In a nutshell, the blueprint defines a BGPVPN object and a number of ways
how to associate it with the existing Neutron object model, as well as a unique
definition of the related semantics. The BGPVPN framework supports a backend
driver model with currently available drivers for Bagpipe, OpenContrail, Nuage
and OpenDaylight. The OPNFV scenario makes use of the OpenDaylight driver and backend
implementation through the ODL NetVirt project.
====================
SDNVPN Testing Suite
====================
An overview of the SDNVPN Test is depicted here. A more detailed description of each test case can
be found at `SDNVPN Testing <https://wiki.opnfv.org/display/sdnvpn/SDNVPN+Testing>`_.
BGPVPN Tempest test cases
"""""""""""""""""""""""""
#. Create BGPVPN passes
#. Create BGPVPN as non-admin fails
#. Delete BGPVPN as non-admin fails
#. Show BGPVPN as non-owner fails
#. List BGPVPNs as non-owner fails
#. Show network associated BGPVPNs as non-owner fails
#. List network associated BGPVPNs as non-owner fails
#. Associate/Deassociate a network to a BGPVPN resource passes
#. Update route targets on a BGPVPN passes
#. Update route targets on a BGPVPN as non-admin fails
#. Reject the creation of BGPVPN with invalid route targets passes
#. Reject the update of BGPVPN with invalid route targets passes
#. Reject the association on an invalid network to a BGPVPN passes
#. Reject the diassociation on an invalid network to a BGPVPN passes
#. Associate/Deassociate a router to a BGPVPN resource passes
#. Attach the subnet of an associated network to an associated router of the same BGVPN passes
Functest scenario specific tests
""""""""""""""""""""""""""""""""""
- **Test Case 1**: VPN provides connectivity between subnets, using network association
Name: VPN connecting Neutron networks and subnets
Description: VPNs provide connectivity across Neutron networks and subnets if configured accordingly.
Test setup procedure:Set up VM1 and VM2 on Node1 and VM3 on Node2, all having ports in the same Neutron Network N1
Moreover all ports have 10.10.10/24 addresses (this subnet is denoted SN1 in the following)

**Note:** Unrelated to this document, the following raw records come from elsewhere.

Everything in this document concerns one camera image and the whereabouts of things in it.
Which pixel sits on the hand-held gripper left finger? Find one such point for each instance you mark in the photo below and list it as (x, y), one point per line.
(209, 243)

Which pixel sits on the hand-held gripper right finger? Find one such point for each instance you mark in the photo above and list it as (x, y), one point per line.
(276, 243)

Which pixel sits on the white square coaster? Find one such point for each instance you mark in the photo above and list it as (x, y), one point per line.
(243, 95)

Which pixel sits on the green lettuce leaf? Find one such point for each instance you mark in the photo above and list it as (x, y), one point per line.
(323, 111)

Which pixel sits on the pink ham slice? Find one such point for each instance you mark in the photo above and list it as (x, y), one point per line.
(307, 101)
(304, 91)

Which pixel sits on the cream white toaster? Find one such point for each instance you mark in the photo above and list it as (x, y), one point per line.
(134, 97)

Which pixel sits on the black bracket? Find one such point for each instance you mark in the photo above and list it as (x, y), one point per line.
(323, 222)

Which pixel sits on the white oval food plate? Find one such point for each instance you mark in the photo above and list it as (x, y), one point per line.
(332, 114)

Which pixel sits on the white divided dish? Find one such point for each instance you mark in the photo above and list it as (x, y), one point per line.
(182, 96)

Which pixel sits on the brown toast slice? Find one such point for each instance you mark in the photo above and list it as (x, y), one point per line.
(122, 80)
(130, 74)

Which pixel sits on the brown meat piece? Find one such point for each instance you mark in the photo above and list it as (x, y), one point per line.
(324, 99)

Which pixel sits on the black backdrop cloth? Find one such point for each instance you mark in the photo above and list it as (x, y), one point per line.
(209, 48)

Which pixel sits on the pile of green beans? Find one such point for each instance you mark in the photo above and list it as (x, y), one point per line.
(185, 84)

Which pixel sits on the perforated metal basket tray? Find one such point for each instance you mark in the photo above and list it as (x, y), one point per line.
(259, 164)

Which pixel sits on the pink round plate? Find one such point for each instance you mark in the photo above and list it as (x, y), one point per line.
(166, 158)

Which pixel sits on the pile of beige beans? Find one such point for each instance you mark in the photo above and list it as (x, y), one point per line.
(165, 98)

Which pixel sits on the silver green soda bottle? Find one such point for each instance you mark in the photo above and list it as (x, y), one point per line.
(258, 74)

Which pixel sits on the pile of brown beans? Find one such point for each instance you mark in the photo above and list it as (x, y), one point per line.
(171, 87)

Set up VM4 on Node1 and VM5 on Node2, both having ports in Neutron Network N2
Moreover all ports have 10.10.11/24 addresses (this subnet is denoted SN2 in the following)
Test execution:
* Create VPN1 with eRT<>iRT (so that connected subnets should not reach each other)
* Associate SN1 to VPN1
* Ping from VM1 to VM2 should work
* Ping from VM1 to VM3 should work
* Ping from VM1 to VM4 should not work
* Associate SN2 to VPN1
* Ping from VM4 to VM5 should work
* Ping from VM1 to VM4 should not work (disabled until isolation fixed upstream)
* Ping from VM1 to VM5 should not work (disabled until isolation fixed upstream)
* Change VPN 1 so that iRT=eRT
* Ping from VM1 to VM4 should work
* Ping from VM1 to VM5 should work
- **Test Case 2**: Tenant separation
Name: Using VPNs for tenant separation
Description: Using VPNs to isolate tenants so that overlapping IP address ranges can be used
Test setup procedure:
* Set up VM1 and VM2 on Node1 and VM3 on Node2, all having ports in the same Neutron Network N1.
* VM1 and VM2 have IP addresses in a subnet SN1 with range 10.10.10/24
* VM1: 10.10.10.11, running an HTTP server which returns "I am VM1" for any HTTP request (or something else than an HTTP server)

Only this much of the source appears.